Standard Emta documentation uses the Moex rate, but after sanctions were imposed on Russian banks following the invasion of Ukraine, the onshore rate started to diverge significantly from the spot rates seen on London-based primary spot markets such as EBS.

It’s expected that from June 6, traders will be able to use contracts that take their exchange rate from the WM Reuters 4pm fix rather than Moex. If a WM Reuters fix cannot be made in the offshore market, the contracts would fall back to the Moex fixing.

Isda oversees the documentation for deliverable forwards, and Rick Sandilands, the industry body’s senior counsel for Europe, says it is asking members whether they want the option to align with NDFs and use WM Reuters as the primary ruble fixing.

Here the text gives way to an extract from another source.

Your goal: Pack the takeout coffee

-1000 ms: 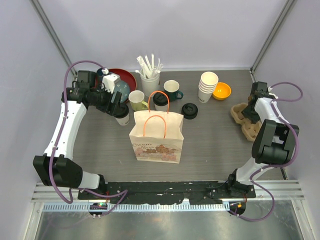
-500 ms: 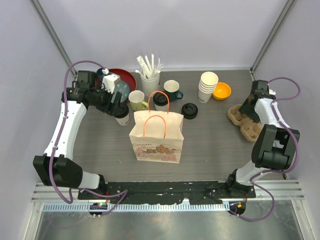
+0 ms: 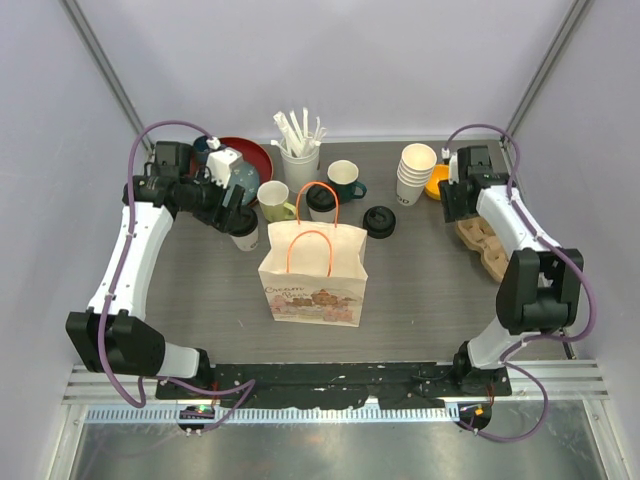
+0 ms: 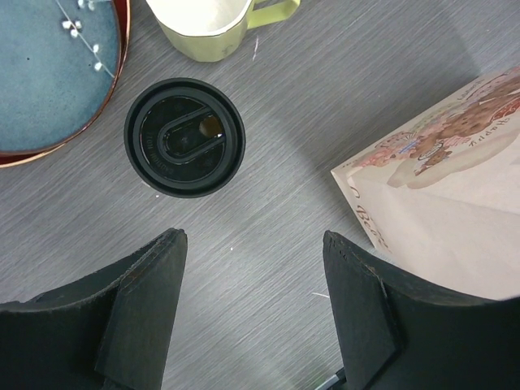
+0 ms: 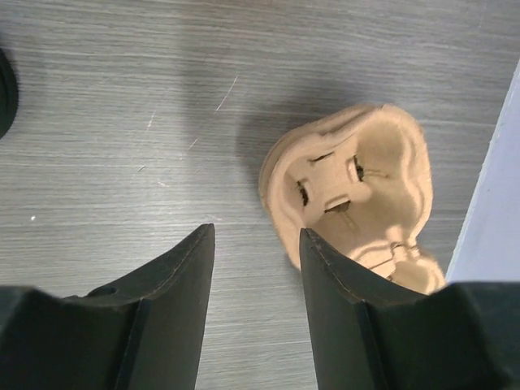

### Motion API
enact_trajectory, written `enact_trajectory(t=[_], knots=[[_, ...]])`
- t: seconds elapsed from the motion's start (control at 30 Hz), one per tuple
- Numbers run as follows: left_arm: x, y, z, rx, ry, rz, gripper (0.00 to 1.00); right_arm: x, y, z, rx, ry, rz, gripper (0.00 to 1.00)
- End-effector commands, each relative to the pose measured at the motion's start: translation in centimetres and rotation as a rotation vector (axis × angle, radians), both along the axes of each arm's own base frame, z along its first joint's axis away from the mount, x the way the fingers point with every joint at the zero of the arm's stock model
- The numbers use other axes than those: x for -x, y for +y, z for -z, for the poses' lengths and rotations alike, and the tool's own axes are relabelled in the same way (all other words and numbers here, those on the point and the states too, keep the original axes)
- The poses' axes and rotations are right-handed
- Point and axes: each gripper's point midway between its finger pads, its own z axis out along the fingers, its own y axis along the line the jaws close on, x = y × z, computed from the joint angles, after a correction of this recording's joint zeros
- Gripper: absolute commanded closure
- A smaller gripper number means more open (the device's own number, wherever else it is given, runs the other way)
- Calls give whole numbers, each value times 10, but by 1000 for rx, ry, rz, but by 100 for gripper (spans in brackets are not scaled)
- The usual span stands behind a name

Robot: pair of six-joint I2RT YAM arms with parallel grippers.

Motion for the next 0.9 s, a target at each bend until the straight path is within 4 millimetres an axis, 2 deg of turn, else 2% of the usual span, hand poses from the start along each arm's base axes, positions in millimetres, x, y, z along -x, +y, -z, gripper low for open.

“We’ve been talking to our members again – in the knowledge that alignment was such an overwhelming consideration for them on their deliverable trades – to ask if they want us to publish something that will help them align with Emta’s new template,” said Sandilands.

This also applies to interest rate derivatives if payment is deliverable in rubles and that becomes impossible – meaning the amount is converted to dollars or rubles at a given fixing.

Sandilands said Isda is also looking to release a bilateral template that would allow market participants to apply the changes to their legacy deliverable forwards trades.

It’s not clear whether Emta will provide a solution to convert legacy NDFs. A spokesperson for the group did not respond to a request for comment on the topic.